I wanted to growl fucken do it then and push her head down, but it wasn’t quite that kind of night. That, though, was what she brought out in me.

“I would like that …” I said weakly, trying not to writhe and moan on the bed.

She has incredibly sensitive lips. Earlier, after she’d admired my various bits of (ahem, carefully groomed) body hair, she’d asked me if I shaved – it puzzled for a second, before I realized she meant my face. “Yeah,” I admitted. “Can’t really feel it now … ” I brought my fingers to my five o’clock shadow, still mostly smooth. She could feel it though. Her mouth is just that sensitive.
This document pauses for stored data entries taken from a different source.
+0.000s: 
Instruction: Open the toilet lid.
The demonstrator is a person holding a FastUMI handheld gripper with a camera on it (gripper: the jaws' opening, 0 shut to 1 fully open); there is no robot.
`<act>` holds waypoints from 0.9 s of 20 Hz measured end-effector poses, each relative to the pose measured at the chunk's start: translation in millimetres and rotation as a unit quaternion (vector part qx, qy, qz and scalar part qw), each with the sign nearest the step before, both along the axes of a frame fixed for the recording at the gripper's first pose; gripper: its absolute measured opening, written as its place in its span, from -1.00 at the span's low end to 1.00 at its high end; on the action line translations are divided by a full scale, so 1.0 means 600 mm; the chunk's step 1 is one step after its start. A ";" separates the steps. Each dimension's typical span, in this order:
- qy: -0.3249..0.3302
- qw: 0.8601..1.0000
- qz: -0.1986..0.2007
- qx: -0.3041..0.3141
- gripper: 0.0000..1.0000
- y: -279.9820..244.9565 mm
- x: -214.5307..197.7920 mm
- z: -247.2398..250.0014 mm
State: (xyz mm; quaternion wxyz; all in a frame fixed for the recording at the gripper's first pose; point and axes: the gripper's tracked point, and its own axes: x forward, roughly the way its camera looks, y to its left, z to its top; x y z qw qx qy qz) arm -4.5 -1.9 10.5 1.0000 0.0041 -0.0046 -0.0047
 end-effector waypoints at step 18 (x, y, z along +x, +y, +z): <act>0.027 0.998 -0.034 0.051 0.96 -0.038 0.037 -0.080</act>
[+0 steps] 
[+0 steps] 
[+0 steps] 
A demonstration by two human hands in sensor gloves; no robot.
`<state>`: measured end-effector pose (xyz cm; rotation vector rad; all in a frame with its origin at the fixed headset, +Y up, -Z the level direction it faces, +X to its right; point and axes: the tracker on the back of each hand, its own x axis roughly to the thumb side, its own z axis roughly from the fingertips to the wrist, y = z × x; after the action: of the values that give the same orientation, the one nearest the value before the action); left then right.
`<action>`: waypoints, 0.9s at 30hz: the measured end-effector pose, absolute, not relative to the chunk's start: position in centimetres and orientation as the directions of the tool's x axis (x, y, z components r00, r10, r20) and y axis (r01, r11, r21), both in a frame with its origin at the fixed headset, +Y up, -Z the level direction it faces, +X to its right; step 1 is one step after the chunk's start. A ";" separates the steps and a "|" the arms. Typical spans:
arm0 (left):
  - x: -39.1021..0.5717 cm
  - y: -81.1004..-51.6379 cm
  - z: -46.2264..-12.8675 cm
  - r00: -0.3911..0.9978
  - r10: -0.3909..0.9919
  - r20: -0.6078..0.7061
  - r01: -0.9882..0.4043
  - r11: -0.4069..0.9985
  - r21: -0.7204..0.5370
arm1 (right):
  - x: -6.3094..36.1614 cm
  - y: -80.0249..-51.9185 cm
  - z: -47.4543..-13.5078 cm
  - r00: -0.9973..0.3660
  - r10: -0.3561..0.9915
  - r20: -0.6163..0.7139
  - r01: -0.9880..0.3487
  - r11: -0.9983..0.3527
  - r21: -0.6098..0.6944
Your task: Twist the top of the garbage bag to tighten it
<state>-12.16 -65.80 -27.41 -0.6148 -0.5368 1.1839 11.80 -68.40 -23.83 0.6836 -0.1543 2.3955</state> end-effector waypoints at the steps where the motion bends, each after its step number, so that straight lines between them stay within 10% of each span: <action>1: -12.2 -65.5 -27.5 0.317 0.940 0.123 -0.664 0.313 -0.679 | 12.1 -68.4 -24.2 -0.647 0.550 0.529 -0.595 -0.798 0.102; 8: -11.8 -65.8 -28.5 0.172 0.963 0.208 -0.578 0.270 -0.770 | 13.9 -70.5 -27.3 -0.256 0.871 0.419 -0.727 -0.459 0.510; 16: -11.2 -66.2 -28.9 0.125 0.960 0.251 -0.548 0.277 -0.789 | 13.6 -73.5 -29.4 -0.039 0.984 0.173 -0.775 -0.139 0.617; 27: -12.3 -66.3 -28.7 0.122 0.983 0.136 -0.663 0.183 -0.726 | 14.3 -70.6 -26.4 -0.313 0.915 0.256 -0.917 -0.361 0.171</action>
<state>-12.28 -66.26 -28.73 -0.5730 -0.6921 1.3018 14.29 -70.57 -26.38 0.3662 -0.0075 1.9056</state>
(Small sidenote: That’s new for me, really, that my lack of shaving or non-feminine placed body would be a turn-on for a lover. I guess it has to do with the ways I am masculine, which makes sense, if what someone is attracted to in me is (at least in part) my butchness. It’s taken me a while to not feel weird about it though – I was socialized female, shaved for many years, despite my hippie parents objections. Also, having more hair tends to be a sign of testosterone in the body, doesn’t it? I wonder if that’s related to my butch identity, some sort of biological connection? Or maybe I’m just reaching for ways that this butchness came from “inside” and not only adopted as a performative gender-bending practice.)

I don’t know when, or if, I’ll see her again, but I hope our paths will cross sooner than the last time I saw her. She lives in the south, and did tell me that if I am ever in her city and want to get sweaty, I should call her. Likewise, I made sure she knew she always has a booty call in New York.